Coherent extrapolated volition

Coherent extrapolated volition (CEV) is a theoretical framework in the field of AI alignment proposed by Eliezer Yudkowsky in 2004 as part of his work on friendly AI.^[1] It describes an approach by which an artificial superintelligence (ASI) would act not according to humanity's current individual or collective preferences, but instead based on what humans would want—if they were more knowledgeable, more rational, had more time to think, and had matured together as a society.^[2]

Concept

CEV proposes that an advanced AI system should derive its goals by extrapolating the idealized volition of humanity. This means aggregating and projecting human preferences into a coherent utility function that reflects what people would desire under ideal epistemic and moral conditions. The aim is to ensure that AI systems are aligned with humanity's true interests, rather than with transient or poorly informed preferences.^[3]

In poetic terms, our coherent extrapolated volition is our wish if we knew more, thought faster, were more the people we wished we were, had grown up farther together; where the extrapolation converges rather than diverges, where our wishes cohere rather than interfere; extrapolated as we wish that extrapolated, interpreted as we wish that interpreted.

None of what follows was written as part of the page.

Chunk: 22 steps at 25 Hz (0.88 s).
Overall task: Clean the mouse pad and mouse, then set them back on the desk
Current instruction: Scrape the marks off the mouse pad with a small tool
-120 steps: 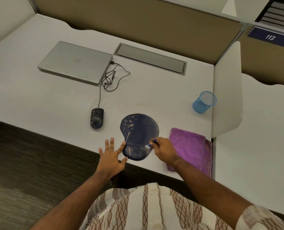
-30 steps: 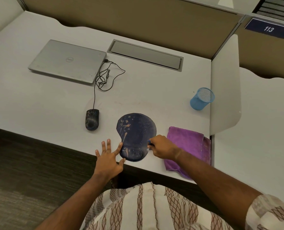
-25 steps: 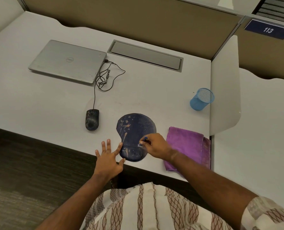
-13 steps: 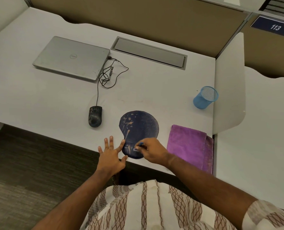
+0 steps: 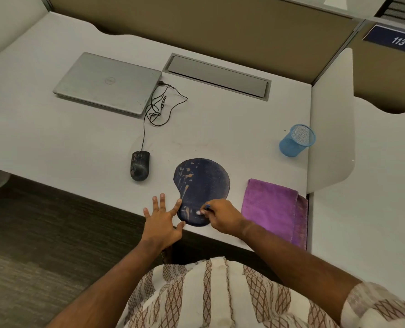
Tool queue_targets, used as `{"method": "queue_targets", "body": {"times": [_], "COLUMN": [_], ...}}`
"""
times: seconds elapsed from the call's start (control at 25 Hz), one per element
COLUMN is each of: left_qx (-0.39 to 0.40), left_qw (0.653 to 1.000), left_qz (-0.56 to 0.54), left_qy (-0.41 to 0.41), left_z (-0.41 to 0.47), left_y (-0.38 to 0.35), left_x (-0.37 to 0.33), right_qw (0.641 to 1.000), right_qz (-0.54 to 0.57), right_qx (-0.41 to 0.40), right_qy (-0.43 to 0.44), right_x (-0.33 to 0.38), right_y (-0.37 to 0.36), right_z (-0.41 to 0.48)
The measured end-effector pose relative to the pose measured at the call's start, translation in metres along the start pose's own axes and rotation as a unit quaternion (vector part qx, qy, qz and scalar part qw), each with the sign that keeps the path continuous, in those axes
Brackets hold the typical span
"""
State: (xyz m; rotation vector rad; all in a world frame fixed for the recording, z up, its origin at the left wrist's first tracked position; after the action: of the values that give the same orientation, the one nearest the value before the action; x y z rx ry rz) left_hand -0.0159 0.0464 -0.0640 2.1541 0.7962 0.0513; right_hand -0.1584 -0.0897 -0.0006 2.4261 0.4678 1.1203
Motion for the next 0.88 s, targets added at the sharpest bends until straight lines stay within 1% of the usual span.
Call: {"method": "queue_targets", "body": {"times": [0.12,0.28,0.36,0.44,0.56,0.6,0.72,0.76,0.88], "left_qx": [-0.003,0.002,0.005,0.007,0.011,0.012,0.013,0.014,0.017], "left_qw": [1.0,1.0,1.0,1.0,1.0,1.0,1.0,1.0,1.0], "left_qz": [-0.008,-0.006,-0.005,-0.005,-0.005,-0.005,-0.007,-0.006,-0.004], "left_qy": [-0.007,-0.007,-0.007,-0.004,-0.003,-0.003,-0.003,-0.002,0.0], "left_z": [0.0,-0.002,-0.003,-0.003,-0.003,-0.004,-0.004,-0.004,-0.003], "left_y": [0.001,0.002,0.003,0.005,0.005,0.005,0.006,0.006,0.006], "left_x": [0.0,-0.001,-0.003,-0.004,-0.004,-0.005,-0.004,-0.004,-0.004], "right_qw": [0.999,0.999,0.997,0.999,0.999,0.999,0.999,0.999,0.998], "right_qz": [-0.014,0.039,0.062,0.044,0.021,0.022,0.034,0.029,-0.032], "right_qx": [0.025,-0.034,-0.032,-0.009,0.034,0.034,-0.019,-0.017,0.035], "right_qy": [-0.026,0.005,0.011,0.007,-0.006,-0.004,0.034,0.041,0.035], "right_x": [-0.008,0.01,0.009,0.002,-0.008,-0.008,0.007,0.01,0.003], "right_y": [0.007,0.017,0.003,-0.012,-0.012,-0.008,-0.003,-0.007,-0.021], "right_z": [-0.003,0.009,0.009,0.002,-0.006,-0.006,-0.003,-0.001,-0.003]}}
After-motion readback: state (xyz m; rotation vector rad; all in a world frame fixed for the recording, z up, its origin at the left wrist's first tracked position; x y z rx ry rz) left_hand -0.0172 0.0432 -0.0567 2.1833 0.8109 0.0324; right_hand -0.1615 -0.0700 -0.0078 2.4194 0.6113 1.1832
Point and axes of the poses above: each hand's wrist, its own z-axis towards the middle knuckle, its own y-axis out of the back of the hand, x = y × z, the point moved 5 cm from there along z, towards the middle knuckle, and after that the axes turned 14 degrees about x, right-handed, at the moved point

— Eliezer Yudkowsky, Coherent Extrapolated Volition^[1]

Debate

Yudkowsky and Bostrom note that CEV has several interesting properties. It is designed to be humane and self-correcting, by capturing the source of human values instead of trying to list them. It avoids the difficulty of laying down an explicit, fixed list of rules. It encapsulates moral growth, preventing flawed current moral beliefs from getting locked in. It limits the influence that a small group of programmers can have on what the ASI would value, thus also reducing the incentives to build ASI first. And it keeps humanity in charge of its destiny.^[3]^[1]

CEV also faces significant theoretical and practical challenges.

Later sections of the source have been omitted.